Le peu de retentissement de l’oeuvre de Vauvenargues et le mode de vie qu’il avait adopté, loin de la société mondaine, semblent être un avantage pour ses contemporains : cela leur permet d’utiliser ses textes, sa pensée et sa personnalité selon ce qui les intéresse. Une même image du moraliste, celle de la sagesse et de la modération, peut servir aux philosophes et à leurs adversaires. L’ambiguïté de certains textes et la présence de quelques écrits, engageant les idées religieuses du moraliste, permettent différentes interprétations de l’oeuvre ; d’où la nécessité de transmettre des témoignages sur la vie de l’écrivain pour tenter d’expliquer ces contradictions et pour, enfin, utiliser l’auteur dans le cadre de la bataille des Lumières. C’est, en définitive, la personnalité de Vauvenargues qui intéresse les philosophes au dix-huitième siècle.

Notes
142.

Mercure de France, mars 1746, pp. 130-133.

143.

Ibid.

144.

Mémoires de Trévoux, mai 1746, p. 1139. Pour Arnoux Straudo (La Fortune de Pascal en France au dix-huitième siècle, p. 150), l’avis favorable des Mémoires de Trévoux sur l’oeuvre de Vauvenargues serait en partie motivé par les nombreuses mentions de Pascal dans l’Introduction à la connaissance de l'esprit humain.

145.

Mémoires de Trévoux, janvier 1747, pp. 74-85.

146.

Edition Bonnier, p. 227.

147.

« Vauvenargues et l’amour de soi », Annales de la faculté d’Aix, p. 291.

148.

« Vauvenargues et l’amour de soi », Annales de la Faculté d’Aix, p. 291.

149.

Voir tome III, « Avertissement des éditeurs », p.

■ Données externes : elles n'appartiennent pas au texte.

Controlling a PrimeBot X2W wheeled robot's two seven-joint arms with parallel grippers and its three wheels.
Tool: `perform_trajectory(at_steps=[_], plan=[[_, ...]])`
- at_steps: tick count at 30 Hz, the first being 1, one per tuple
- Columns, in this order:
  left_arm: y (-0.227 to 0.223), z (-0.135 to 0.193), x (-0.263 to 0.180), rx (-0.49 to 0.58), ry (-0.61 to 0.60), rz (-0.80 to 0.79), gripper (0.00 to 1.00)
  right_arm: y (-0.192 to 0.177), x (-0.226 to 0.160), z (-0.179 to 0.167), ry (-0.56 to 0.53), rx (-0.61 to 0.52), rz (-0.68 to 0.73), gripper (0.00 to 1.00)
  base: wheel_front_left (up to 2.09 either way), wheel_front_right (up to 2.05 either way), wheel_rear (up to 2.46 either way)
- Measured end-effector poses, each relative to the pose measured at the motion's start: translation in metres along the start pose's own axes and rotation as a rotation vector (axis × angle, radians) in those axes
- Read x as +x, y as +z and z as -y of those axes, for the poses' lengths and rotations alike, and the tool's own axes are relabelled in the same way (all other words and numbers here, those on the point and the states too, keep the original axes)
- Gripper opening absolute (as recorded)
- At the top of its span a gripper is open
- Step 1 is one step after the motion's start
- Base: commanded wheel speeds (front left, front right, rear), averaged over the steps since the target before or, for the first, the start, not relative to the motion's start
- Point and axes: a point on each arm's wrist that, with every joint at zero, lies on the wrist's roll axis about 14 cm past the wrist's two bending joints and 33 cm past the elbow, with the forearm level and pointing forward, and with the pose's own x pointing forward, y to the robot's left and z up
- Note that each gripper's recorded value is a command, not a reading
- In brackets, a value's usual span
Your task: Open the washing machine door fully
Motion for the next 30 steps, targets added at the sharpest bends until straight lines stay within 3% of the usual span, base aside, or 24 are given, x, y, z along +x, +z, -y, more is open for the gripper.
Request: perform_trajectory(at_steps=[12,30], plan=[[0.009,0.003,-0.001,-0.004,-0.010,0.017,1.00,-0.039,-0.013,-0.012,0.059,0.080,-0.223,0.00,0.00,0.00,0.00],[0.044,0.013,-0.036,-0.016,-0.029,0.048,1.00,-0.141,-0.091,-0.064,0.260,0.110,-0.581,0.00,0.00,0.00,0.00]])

I et « Errata pour les deux premiers volumes », pp. XV-XVI, nouvelle impression en fac-similé de la première édition de 1751-1780, 1966.

150.

Henri Coulet, « Voltaire lecteur de Vauvenargues », C.A.I.E.F. , p. 179.

151.

Lettre à Villevieille, 18 juillet 1766, Best. D, 12547 ; voir Henri Coulet, ibid., pp.177-178, à propos d’une comparaison entre le chevalier de la Barre et Vauvenargues.

152.

« Epître à Monsieur de Voltaire », Denis le tyran, édition des Oeuvres complètes de Vauvenargues par Suard, 1806, p. 354.

153.

Lettre à Villevieille du 18 juillet 1866, Best. D, 12547.

154.

Tome V, 1781, p. 3.

155.

Ibid., pp. 3-4.

156.

Ibid., p. 9.

157.

Voir édition Bonnier, note 1, p. 146.

158.

1774. (Voir Pierre Dubaele, chapitre 1, partie 5, « Les avocats de Vauvenargues », Vauvenargues, l’officier moraliste.)

159.

Ibid.

160.

Inclus dans Recueil philosophique ou mélange de pièces sur la religion et la morale par différents auteurs, Londres, 1770 ; nous avons vu que ce texte serait en réalité de Diderot.